По всему выходило, что Шкурдюк был не единственным человеком, которому строптивый дворник успел сегодня основательно подпортить настроение.

– И от чего, по-вашему, я должен подохнуть? – поинтересовался Донцов.

– Сам знаешь, – ответил Лукошников. – Чего боишься, то и сделается.

– Ну тогда посоветуйте, как мне быть. Вы ведь, похоже, человек опытный. Может, в церкви свечку поставить за здравие? – Донцов попытался обратить все в шутку.

– За здравие не надо. Бесполезно. – Лукошников говорил как бы в такт ударам молотка, которым он заколачивал гвозди. – Тем более что ты в бога все равно не веришь.

– А сами вы верующий?

– Нет, – тяжко вздохнул дворник.

– Атеист, значит?

– Хуже. Отрекся я от бога. По собственной воле отрекся. Оттого, наверное, и грешил всю жизнь.

– Грехи ведь и замолить недолго. – Донцов хотел добавить соответствующую цитату из Священного Писания, но ничего подходящею, кроме «не согрешишь – не покаешься», так и не вспомнил.

– Мои грехи, мил человек, и сто праведников не замолят. – Дворник так саданул молотком по кривому гвоздю, что от него только искры полетели. – Всему на свете есть предел, да только моя вина перед богом и людьми беспредельна. Каина бог тоже не простил, а наказал проклятием вечной жизни… Вот и я как тот Каин… Копчу небо безо всякого смысла.

– Уж очень строго вы к себе относитесь. – В словах старика звучало столько неподдельной горечи, что Донцову даже стало его жалко. – Кто сейчас без греха? Время такое…

– В любое время человеку выбор даден. Если, конечно, голова на плечах есть. Вот я свой выбор однажды сделал. Это сначала грешнику дорога везде широкая, а потом все уже и уже. Я сейчас, можно сказать, по ниточке хожу.

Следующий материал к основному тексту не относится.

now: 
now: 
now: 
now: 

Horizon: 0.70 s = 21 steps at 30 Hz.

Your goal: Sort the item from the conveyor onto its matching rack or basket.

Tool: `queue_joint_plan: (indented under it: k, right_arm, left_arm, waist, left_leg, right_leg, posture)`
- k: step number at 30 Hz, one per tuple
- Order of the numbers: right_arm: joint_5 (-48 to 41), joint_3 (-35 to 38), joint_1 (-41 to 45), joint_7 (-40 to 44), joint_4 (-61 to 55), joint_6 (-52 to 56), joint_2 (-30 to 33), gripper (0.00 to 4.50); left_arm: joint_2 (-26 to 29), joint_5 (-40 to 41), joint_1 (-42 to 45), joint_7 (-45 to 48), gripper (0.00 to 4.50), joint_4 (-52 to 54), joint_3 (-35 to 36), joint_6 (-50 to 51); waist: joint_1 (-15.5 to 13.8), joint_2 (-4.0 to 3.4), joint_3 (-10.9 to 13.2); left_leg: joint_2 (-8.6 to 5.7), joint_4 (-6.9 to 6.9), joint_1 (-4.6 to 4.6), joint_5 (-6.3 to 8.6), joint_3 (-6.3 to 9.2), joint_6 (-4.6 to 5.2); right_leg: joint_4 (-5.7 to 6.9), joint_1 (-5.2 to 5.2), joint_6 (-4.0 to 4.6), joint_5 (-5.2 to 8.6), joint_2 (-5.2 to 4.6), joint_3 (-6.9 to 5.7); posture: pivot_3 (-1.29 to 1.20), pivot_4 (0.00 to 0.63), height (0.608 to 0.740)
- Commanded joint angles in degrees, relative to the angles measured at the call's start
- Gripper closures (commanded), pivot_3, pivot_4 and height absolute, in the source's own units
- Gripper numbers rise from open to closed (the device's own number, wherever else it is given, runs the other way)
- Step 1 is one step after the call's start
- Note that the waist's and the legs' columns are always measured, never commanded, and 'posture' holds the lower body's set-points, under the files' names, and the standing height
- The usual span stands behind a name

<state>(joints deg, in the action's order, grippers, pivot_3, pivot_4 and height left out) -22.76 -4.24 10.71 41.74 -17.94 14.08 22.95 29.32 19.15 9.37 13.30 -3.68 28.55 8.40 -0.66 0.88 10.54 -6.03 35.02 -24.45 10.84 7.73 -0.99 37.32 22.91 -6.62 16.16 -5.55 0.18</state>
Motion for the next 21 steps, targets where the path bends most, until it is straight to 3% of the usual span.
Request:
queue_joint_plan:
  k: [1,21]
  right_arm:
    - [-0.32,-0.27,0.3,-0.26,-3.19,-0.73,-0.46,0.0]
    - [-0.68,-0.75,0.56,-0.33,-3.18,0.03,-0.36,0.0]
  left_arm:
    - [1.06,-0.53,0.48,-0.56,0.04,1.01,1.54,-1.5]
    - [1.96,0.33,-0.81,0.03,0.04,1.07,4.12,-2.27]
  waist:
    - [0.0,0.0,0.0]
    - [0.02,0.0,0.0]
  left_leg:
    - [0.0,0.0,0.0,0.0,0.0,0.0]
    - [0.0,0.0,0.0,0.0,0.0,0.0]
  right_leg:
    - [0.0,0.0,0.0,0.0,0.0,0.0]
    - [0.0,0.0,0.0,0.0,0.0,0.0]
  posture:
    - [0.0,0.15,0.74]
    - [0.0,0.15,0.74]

– Где же вы так нагрешить успели?

– Везде. С младых ногтей начал, когда от родного батюшки отрекся и в услужение к мамоне пошел. А уж там понеслось! Про фронтовой приказ «ни шагу назад» слышал?

– Приходилось.

– Вот этот шаг назад я и не позволял никому сделать. Заградотрядом командовал. Своих же братьев пулями на пули гнал… Эх, да что зря душу травить! На том свете все с меня полной мерой взыщется. – Покончив править лопату, он швырнул ее в кучу уже готовых инструментов. – Если ты по делу пришел, так спрашивай, пока я добрый.

«Если ты сейчас добрый, то каким, интересно, в гневе бываешь?» – подумал Донцов и, перейдя на официальный тон, осведомился:

– Давно здесь работаете?

– С лета.

– Всех знаете?

– Психов или лекарей? – уточнил дворник.

– Медперсонал.

– Знаю. Мимо меня ведь все шастают.

– Санитарку Тамару Жалмаеву тоже знаете?

– Татарку эту? Конечно, знаю.

– Почему вы ее татаркой называете?

– А для меня все азиаты – татары.

– Пропала эта Жалмаева, – сказал Донцов, внимательно приглядываясь к дворнику. – Как говорится, ни слуху, ни духу.

– Туда ей, значит, и дорога, – ничто в Лукошникове не дрогнуло, ни лицо, ни голос.